__INSTRUCTIONS FOR THE TASK__.
Before printing, remove every picture; then print the lines below exactly, from the first line through the line containing "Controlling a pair".

__DATASET CONTENT__.
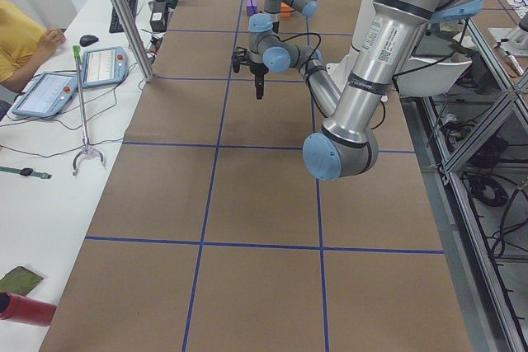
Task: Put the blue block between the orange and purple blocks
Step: 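Lower the right gripper onto the light blue cube and grasp it, then lift the light blue cube with the right gripper toward the purple cube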
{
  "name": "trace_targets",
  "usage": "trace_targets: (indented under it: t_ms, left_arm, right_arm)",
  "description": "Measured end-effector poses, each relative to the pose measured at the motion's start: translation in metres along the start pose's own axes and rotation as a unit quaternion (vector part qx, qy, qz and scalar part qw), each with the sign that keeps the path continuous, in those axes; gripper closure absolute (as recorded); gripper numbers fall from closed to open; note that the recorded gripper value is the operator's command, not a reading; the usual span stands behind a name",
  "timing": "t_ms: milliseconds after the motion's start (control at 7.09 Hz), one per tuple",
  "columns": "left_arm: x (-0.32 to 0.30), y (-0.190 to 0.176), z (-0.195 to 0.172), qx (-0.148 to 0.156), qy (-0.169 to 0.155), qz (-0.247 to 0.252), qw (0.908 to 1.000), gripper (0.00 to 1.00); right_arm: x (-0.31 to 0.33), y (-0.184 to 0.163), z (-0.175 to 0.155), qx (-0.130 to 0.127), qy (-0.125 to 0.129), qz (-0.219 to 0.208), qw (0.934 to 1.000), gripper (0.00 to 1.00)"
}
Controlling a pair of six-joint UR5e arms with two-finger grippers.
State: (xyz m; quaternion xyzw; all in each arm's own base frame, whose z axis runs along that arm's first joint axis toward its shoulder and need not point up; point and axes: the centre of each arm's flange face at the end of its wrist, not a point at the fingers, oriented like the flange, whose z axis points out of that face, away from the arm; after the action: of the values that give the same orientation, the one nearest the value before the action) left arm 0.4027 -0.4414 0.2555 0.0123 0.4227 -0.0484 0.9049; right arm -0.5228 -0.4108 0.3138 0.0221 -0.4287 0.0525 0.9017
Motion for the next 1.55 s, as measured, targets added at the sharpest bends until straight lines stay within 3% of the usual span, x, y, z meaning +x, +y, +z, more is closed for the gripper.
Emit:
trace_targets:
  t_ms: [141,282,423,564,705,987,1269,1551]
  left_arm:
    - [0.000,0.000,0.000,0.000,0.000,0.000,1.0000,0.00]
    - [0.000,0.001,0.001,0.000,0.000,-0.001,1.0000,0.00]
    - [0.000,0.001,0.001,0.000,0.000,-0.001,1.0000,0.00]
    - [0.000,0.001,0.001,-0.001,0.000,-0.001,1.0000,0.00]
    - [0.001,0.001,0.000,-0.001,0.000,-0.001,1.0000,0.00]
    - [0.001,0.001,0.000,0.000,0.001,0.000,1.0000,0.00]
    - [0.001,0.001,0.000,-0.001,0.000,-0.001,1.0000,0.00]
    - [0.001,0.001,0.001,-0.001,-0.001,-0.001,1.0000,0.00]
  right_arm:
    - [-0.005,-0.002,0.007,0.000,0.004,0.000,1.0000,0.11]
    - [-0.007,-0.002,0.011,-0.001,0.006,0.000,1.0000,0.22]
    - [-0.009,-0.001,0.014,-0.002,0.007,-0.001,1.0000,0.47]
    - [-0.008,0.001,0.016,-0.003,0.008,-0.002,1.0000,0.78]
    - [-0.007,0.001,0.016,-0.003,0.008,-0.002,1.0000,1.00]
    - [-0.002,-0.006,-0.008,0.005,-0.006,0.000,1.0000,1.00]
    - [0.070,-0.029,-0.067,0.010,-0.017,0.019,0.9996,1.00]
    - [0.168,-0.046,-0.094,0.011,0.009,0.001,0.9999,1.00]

__ANSWER TO THIS TASK__.
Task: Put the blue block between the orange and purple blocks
Step: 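Lower the right gripper onto the light blue cube and grasp it, then lift the light blue cube with the right gripper toward the purple cube
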{
  "name": "trace_targets",
  "usage": "trace_targets: (indented under it: t_ms, left_arm, right_arm)",
  "description": "Measured end-effector poses, each relative to the pose measured at the motion's start: translation in metres along the start pose's own axes and rotation as a unit quaternion (vector part qx, qy, qz and scalar part qw), each with the sign that keeps the path continuous, in those axes; gripper closure absolute (as recorded); gripper numbers fall from closed to open; note that the recorded gripper value is the operator's command, not a reading; the usual span stands behind a name",
  "timing": "t_ms: milliseconds after the motion's start (control at 7.09 Hz), one per tuple",
  "columns": "left_arm: x (-0.32 to 0.30), y (-0.190 to 0.176), z (-0.195 to 0.172), qx (-0.148 to 0.156), qy (-0.169 to 0.155), qz (-0.247 to 0.252), qw (0.908 to 1.000), gripper (0.00 to 1.00); right_arm: x (-0.31 to 0.33), y (-0.184 to 0.163), z (-0.175 to 0.155), qx (-0.130 to 0.127), qy (-0.125 to 0.129), qz (-0.219 to 0.208), qw (0.934 to 1.000), gripper (0.00 to 1.00)"
}
Controlling a pair of six-joint UR5e arms with two-finger grippers.

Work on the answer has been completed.